2. I have never – or ever heard of anyone who – received a review(s) of a paper consisting of only a single comment (even favorable reviews are frequently multiple pages long and contain numerous comments).

3. In fact, I have never – or ever heard of anyone who had – a paper rejected because of some vague, general “something does not agree with something” reason.



I can believe that the phrase might be used – but, only in the context of something very specific in the paper among multiple (i.e., dozens) comments by multiple reviewers. And, if a paper was summarily rejected based on some vague criticism/comment, the rejection letter could be posted for everyone in the world to see.

4. I don’t think that I have ever written a paper that was only reviewed by one person (I may have, but it would had to have been something of such minor importance that I did not care whether it got published and immediately forgot about it).
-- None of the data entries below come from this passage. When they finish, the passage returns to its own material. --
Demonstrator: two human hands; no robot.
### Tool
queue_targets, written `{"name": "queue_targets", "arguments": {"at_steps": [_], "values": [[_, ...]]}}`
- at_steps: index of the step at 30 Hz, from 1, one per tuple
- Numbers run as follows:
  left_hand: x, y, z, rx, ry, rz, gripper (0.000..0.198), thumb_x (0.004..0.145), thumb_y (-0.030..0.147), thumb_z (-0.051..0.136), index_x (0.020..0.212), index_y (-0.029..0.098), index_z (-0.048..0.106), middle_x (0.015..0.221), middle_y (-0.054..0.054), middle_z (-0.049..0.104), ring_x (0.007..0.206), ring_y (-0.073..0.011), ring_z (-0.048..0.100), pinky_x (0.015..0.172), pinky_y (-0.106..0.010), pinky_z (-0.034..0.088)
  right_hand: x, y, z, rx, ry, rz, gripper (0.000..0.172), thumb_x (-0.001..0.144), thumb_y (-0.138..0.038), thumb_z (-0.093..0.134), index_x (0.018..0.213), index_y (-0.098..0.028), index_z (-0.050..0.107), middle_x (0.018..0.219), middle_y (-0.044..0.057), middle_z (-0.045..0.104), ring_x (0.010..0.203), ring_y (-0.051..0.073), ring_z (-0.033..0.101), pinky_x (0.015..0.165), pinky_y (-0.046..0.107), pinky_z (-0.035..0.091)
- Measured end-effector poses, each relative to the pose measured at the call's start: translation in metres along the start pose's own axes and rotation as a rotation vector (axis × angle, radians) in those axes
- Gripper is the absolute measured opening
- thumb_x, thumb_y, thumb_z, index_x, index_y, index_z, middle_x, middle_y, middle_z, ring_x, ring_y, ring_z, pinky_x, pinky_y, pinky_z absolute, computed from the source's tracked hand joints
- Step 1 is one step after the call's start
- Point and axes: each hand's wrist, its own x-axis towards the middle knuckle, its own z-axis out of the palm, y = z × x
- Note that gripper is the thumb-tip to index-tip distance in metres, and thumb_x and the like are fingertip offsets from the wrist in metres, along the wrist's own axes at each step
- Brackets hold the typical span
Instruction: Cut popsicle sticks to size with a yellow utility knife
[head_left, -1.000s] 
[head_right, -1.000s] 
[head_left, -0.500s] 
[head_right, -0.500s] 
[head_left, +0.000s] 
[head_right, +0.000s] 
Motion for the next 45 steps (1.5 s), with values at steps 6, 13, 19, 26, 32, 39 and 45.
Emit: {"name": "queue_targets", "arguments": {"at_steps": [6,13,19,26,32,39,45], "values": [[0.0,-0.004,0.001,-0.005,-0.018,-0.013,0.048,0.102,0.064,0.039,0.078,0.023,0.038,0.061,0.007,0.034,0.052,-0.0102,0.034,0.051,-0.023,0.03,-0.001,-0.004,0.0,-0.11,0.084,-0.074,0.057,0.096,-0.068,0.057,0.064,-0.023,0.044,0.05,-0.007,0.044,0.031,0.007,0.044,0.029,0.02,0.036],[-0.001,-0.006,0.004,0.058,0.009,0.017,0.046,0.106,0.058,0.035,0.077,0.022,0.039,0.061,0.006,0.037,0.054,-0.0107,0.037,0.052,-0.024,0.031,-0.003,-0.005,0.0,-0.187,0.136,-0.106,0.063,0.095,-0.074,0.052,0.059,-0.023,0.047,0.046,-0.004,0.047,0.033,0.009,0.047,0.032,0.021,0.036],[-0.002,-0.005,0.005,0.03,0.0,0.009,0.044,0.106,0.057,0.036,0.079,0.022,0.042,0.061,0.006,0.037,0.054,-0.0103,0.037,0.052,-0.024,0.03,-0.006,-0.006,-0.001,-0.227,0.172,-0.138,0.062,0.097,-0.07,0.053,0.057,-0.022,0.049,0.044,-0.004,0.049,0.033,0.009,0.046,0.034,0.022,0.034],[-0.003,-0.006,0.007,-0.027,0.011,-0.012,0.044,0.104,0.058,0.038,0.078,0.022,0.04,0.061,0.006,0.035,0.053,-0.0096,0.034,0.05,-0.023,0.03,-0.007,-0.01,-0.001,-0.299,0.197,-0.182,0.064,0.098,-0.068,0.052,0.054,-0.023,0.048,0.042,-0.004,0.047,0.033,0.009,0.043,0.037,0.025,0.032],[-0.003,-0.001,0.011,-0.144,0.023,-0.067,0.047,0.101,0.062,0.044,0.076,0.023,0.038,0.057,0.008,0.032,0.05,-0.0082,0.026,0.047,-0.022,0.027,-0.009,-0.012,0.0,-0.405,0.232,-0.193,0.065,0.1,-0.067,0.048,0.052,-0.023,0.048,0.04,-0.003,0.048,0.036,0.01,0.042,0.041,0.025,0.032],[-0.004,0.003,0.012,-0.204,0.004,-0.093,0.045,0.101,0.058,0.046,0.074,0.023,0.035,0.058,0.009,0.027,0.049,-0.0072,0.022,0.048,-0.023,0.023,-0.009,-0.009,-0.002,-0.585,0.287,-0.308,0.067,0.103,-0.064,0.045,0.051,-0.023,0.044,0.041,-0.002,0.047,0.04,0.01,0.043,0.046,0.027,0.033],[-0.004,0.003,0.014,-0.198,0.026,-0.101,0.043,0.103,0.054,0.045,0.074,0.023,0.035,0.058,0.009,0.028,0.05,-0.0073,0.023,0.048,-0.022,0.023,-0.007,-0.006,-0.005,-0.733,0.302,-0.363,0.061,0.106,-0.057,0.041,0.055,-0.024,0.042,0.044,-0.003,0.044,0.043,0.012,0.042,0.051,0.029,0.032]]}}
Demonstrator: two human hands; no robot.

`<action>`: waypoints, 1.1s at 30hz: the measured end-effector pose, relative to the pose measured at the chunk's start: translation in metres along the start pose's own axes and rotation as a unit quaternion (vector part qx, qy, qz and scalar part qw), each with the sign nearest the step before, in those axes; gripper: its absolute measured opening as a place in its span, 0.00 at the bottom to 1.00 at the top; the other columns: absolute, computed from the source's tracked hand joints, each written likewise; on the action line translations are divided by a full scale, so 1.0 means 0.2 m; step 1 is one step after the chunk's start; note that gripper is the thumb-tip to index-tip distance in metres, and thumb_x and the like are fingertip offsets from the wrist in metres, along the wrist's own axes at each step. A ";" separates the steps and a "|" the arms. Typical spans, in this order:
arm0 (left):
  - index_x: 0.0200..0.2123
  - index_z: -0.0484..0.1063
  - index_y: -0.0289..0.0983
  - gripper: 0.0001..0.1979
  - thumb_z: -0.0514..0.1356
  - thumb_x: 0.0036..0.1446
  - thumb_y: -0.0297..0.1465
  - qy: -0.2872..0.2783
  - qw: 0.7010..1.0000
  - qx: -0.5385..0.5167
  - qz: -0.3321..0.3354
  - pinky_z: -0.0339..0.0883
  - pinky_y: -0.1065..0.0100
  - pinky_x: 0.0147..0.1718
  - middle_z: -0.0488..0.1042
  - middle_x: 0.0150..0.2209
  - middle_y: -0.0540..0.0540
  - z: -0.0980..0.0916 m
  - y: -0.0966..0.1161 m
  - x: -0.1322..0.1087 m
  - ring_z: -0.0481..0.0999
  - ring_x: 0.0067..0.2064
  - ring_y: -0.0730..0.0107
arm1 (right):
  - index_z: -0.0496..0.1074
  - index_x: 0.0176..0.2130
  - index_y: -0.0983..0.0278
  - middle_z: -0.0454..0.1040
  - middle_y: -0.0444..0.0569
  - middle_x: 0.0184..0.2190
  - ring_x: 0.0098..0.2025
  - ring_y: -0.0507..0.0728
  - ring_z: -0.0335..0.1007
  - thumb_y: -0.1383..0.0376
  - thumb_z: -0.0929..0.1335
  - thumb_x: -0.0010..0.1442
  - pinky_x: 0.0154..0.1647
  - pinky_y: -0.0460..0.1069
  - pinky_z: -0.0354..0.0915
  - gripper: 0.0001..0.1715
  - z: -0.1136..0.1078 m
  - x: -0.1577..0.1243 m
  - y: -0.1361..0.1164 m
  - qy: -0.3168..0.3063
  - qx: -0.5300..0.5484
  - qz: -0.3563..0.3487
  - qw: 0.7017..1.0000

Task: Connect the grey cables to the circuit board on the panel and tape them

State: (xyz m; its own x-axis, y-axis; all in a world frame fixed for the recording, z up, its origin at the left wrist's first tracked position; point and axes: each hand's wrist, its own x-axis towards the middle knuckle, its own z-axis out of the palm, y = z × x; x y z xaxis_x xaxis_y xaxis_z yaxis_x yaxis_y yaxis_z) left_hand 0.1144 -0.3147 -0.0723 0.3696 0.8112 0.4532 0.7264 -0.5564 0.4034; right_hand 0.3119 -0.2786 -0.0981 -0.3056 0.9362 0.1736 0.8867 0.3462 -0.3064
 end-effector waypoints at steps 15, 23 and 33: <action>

5. I have never heard of a case where a paper was rejected (or, for that matter, published) without the author(s) having an opportunity to address, defend, explain, justify, and/or change/correct/ignore any/all comments made by any/all reviewer(s)/editor(s) (and, again, if that did happen the “paper trial” could be posted for everyone to see).

I’m inclined to just call “Bullshlt” on Kano’s comment, but I thought that I would ask if anyone has ever had an experience that supports his claim.

Perhaps they were just being kind, and your paper was so far off the wall it wasn't worth elaborating further.